FREEDOM FIGHTER: ELIZABETH FREEMAN (MUM BETT) (1742-1829)

 


Elizabeth Freeman was born into slaveryin Claverack, New York in 1742. During the 1770s, she lived in the household of Colonel John Ashley of Sheffield, a prominent citizen who at that time also served as a judge of the Berkshire Court of Common Pleas. Colonel Ashley purchased Freeman from a Mr. Hogeboom when she was six months of age.  Upon suffering physical abuse from Ashley’s wife, Freeman escaped her home and refused to return. She found a sympathetic ear with attorney Theodore Sedgwick, the father of the writer Catherine Sedgwick. Apparently, as she served dinner to her masters, she had heard them speaking of freedom—in this case freedom from England—and she applied the concepts of equality and freedom for all to herself.

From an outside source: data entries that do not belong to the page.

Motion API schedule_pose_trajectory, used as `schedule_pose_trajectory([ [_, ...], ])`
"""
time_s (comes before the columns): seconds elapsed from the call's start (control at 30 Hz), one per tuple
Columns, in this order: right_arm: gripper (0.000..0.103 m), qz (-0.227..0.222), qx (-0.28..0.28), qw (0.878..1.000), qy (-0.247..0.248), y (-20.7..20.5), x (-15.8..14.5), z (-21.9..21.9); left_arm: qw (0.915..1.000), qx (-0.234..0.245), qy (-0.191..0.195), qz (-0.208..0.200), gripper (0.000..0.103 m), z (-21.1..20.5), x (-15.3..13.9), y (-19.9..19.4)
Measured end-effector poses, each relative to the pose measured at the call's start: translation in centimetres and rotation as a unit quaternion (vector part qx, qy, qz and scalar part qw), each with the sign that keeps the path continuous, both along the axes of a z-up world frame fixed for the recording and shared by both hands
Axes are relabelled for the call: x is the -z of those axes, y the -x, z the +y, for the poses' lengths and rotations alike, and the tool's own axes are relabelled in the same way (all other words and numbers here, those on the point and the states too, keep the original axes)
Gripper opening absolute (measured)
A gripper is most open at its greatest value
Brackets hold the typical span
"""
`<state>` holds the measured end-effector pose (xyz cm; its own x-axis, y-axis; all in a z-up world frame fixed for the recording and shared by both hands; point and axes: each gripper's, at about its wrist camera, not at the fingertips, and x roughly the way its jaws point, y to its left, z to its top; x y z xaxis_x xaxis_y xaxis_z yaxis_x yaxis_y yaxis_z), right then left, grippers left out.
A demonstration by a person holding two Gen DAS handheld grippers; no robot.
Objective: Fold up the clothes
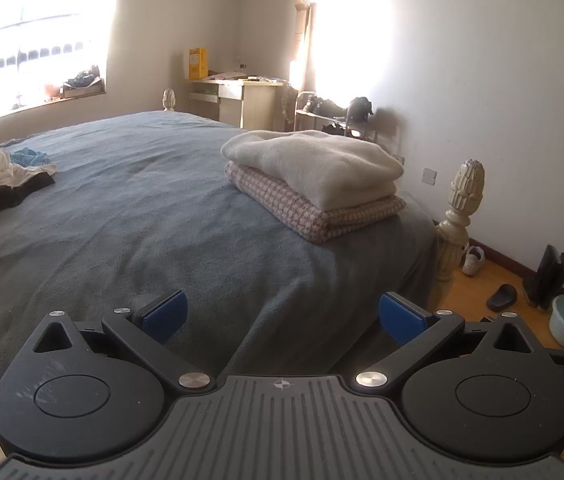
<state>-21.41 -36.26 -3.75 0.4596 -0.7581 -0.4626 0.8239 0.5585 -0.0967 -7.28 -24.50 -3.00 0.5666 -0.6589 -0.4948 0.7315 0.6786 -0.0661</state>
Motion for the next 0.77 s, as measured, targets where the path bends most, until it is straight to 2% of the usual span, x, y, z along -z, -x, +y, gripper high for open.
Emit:
schedule_pose_trajectory([
  [0.77, 0.103, 0.002, -0.002, 1.000, -0.003, -0.21, 0.21, 0.26, 1.0000, 0.003, 0.001, 0.006, 0.103, 0.08, 0.12, -0.11],
])
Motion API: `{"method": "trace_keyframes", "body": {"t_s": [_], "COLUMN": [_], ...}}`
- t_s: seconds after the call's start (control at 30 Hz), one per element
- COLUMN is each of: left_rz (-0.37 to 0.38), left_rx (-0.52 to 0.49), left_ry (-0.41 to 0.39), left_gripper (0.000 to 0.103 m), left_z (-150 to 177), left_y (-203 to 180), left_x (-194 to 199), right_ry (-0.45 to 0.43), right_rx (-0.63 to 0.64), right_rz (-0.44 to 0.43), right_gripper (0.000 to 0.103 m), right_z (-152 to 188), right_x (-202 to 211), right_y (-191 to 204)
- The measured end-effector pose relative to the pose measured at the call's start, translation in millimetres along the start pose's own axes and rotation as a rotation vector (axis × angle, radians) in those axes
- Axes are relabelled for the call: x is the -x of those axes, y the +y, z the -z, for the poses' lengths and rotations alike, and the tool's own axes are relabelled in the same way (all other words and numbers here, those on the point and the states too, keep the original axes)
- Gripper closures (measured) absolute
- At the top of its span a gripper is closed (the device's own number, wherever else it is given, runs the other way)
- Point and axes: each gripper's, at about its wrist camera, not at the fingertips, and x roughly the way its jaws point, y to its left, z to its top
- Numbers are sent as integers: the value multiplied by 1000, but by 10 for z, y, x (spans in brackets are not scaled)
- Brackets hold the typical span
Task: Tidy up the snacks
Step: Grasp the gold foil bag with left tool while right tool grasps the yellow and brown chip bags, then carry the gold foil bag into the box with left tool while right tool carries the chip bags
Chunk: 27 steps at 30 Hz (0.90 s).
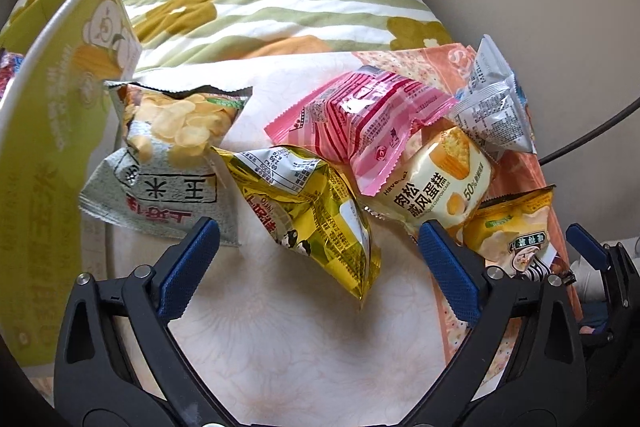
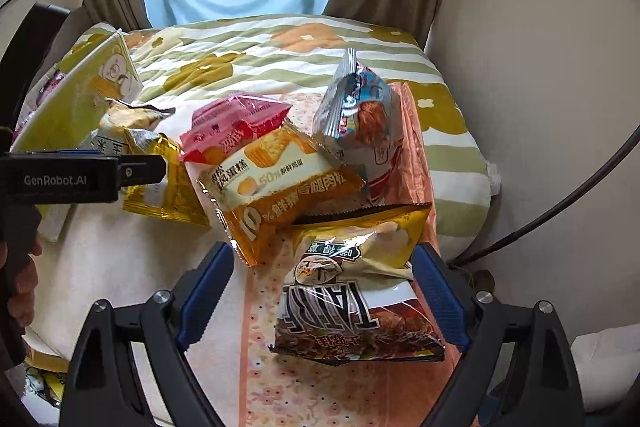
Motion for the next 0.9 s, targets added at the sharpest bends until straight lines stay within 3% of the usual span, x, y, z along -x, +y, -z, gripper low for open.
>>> {"method": "trace_keyframes", "body": {"t_s": [0.33,0.4,0.63,0.9], "left_rz": [14,7,31,18], "left_rx": [-19,-33,-38,-51], "left_ry": [46,58,76,67], "left_gripper": [17,30,45,50], "left_z": [-64,-50,-48,41], "left_y": [12,19,44,32], "left_x": [-353,-393,-410,-325], "right_ry": [26,35,55,69], "right_rx": [-9,6,-3,11], "right_rz": [72,98,114,111], "right_gripper": [14,14,14,14], "right_z": [10,12,31,-7], "right_x": [-252,-294,-367,-465], "right_y": [-25,-20,-81,-31]}}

In 1781 Freeman, with the assistance of Sedgwick, initiated the case Brom and Bett v. Ashley that set a precedent for the abolition of slavery in Massachusetts.  According to the Massachusetts Judicial Review, the 1781 Berkshire county case of Brom and Bett v. Ashley, often referred to as the Mum Bett or Elizabeth Freeman case, was unique because it occurred less than one year after the adoption of the Massachusetts Constitution and because, in contrast to prior freedom suits, there was no claim that John Ashley, the slave owner, had violated a specific law. This case was a direct challenge to the very existence of slavery in Massachusetts.

Once free, Freeman stayed with the Sedgwick family as a servant in gratitude to Theodore Sedgwick. Sedgwick in arguing a later case used the example of Freeman when he said in defense of the abolition of slavery, “If there could be a practical refutation of the imagined superiority of our race to hers, the life and character of this woman would afford that refutation.”  Freeman died on December 28, 1829 at 85 years of age.


SOURCE OF THE AUTHOR'S INFORMATION:

Sidney Kaplan and Emma Nogrady Kaplan, The Black Presence in the Era of the American Revolution

Gay Gibson Cima, “Phillis Wheatley and Black Women Critics: The Borders of Strategic Visibility,” Theater Journal 52:4 (2000), 465-495.